◆ TASK OBJECTIVE ◆
Check every line of the data for the string "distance" and copy the ones that have it.

◆ DATASET CONTENT ◆

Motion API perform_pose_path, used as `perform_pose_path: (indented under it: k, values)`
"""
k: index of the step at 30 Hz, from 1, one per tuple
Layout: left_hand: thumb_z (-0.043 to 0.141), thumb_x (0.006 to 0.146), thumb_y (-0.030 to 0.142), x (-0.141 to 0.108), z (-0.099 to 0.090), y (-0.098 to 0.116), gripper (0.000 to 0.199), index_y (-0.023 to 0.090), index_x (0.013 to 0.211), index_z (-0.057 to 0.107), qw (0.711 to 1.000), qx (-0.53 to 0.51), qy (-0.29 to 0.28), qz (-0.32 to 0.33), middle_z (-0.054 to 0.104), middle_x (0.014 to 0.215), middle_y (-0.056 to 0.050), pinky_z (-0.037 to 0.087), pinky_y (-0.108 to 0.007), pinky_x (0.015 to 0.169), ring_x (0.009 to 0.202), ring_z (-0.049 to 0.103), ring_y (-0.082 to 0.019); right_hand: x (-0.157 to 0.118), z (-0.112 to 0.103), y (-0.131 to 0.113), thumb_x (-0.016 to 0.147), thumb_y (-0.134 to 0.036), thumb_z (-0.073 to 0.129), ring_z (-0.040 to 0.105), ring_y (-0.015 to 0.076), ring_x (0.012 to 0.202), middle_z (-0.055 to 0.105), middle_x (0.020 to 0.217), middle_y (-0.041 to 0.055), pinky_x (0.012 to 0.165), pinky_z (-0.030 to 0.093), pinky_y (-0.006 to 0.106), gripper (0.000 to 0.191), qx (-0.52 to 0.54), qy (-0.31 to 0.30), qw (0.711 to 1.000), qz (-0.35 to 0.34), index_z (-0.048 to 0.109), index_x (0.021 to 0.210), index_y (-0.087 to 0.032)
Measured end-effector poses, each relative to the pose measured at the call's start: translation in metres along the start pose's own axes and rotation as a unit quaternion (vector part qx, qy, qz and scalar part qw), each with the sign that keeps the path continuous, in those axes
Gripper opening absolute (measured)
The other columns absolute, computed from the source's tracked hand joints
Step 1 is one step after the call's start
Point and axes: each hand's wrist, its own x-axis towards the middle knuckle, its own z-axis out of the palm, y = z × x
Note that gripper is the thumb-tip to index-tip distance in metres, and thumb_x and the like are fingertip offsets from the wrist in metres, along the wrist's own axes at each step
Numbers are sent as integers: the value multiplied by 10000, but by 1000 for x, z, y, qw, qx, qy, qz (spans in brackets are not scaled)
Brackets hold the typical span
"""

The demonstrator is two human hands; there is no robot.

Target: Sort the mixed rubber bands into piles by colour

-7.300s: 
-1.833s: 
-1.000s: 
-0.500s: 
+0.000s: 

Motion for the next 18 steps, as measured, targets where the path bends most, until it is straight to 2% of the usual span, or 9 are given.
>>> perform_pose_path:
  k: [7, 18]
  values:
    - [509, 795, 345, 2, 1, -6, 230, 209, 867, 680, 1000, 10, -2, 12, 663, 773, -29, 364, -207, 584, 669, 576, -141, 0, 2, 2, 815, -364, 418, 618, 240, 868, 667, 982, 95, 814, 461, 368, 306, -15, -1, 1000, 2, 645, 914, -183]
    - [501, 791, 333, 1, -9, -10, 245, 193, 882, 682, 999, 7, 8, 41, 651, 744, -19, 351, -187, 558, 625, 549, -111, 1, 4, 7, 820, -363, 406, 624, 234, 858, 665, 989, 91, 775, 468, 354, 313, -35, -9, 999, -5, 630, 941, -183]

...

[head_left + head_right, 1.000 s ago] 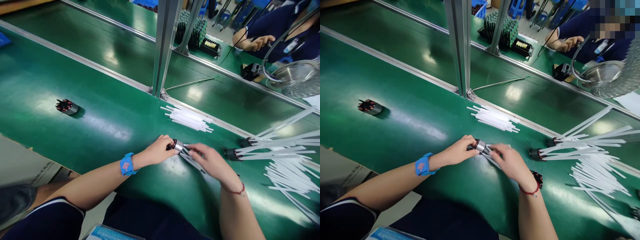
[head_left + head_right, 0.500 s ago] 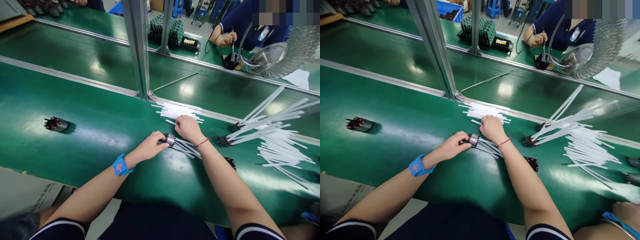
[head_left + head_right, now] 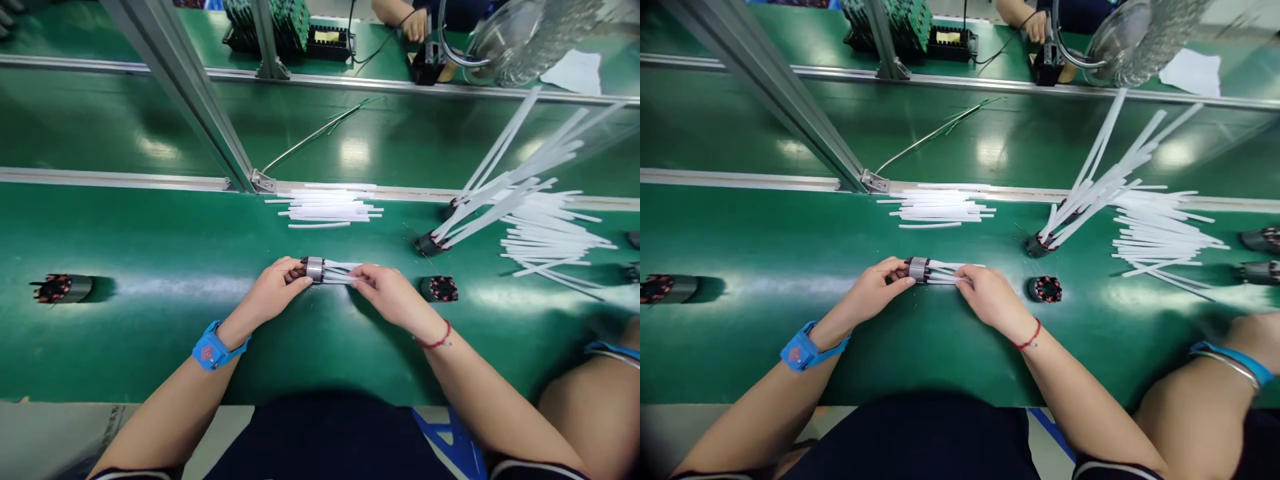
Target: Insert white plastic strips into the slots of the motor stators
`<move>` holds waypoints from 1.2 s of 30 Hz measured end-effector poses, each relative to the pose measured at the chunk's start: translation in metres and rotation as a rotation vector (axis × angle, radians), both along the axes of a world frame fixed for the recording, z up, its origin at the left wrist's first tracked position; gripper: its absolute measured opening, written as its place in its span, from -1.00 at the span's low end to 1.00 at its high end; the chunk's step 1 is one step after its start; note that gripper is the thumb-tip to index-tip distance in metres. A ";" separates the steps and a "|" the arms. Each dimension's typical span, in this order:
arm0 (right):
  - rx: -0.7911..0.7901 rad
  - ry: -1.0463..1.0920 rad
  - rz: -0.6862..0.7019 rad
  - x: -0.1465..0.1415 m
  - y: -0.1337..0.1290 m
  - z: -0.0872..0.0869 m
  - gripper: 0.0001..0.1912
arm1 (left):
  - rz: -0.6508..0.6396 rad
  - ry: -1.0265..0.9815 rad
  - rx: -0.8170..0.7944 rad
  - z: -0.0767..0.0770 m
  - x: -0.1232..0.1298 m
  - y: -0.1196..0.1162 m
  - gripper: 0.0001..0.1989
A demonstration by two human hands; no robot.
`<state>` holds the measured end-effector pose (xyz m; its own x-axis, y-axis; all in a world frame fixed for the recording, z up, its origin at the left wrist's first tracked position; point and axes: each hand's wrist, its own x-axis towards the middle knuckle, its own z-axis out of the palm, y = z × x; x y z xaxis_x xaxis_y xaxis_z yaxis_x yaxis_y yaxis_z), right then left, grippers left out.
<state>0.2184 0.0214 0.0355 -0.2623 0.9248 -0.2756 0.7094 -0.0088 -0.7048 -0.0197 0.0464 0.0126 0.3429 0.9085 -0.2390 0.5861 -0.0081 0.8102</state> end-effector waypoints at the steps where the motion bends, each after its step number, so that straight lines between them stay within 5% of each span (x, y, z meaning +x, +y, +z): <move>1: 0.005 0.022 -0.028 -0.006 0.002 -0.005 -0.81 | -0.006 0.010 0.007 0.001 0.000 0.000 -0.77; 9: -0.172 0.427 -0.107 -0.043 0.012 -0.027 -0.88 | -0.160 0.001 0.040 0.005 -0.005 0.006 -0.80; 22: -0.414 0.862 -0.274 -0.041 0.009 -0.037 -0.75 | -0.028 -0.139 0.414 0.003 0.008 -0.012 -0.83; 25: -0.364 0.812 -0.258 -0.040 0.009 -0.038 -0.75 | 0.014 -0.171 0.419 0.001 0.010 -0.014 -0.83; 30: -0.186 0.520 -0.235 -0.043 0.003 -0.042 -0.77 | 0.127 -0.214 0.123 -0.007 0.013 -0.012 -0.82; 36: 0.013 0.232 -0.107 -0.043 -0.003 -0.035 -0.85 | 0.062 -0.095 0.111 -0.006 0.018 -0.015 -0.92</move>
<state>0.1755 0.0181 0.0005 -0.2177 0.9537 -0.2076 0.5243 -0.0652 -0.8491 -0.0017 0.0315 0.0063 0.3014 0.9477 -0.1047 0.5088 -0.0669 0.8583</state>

◆ COMPLETED EXERCISE ◆
Note that gripper is the thumb-tip to index-tip distance in metres, and thumb_x and the like are fingertip offsets from the wrist in metres, along the wrist's own axes at each step
`<move>` holds waypoints from 1.2 s of 30 Hz measured end-effector poses, each relative to the pose measured at the chunk's start: translation in metres and rotation as a rotation vector (axis × angle, radians), both along the axes of a world frame fixed for the recording, z up, its origin at the left wrist's first tracked position; gripper: its absolute measured opening, written as its place in its span, from -1.00 at the span's low end to 1.00 at its high end; the chunk's step 1 is one step after its start; note that gripper is the thumb-tip to index-tip distance in metres. A ";" separates the steps and a "|" the arms. Each dimension's typical span, in this order:

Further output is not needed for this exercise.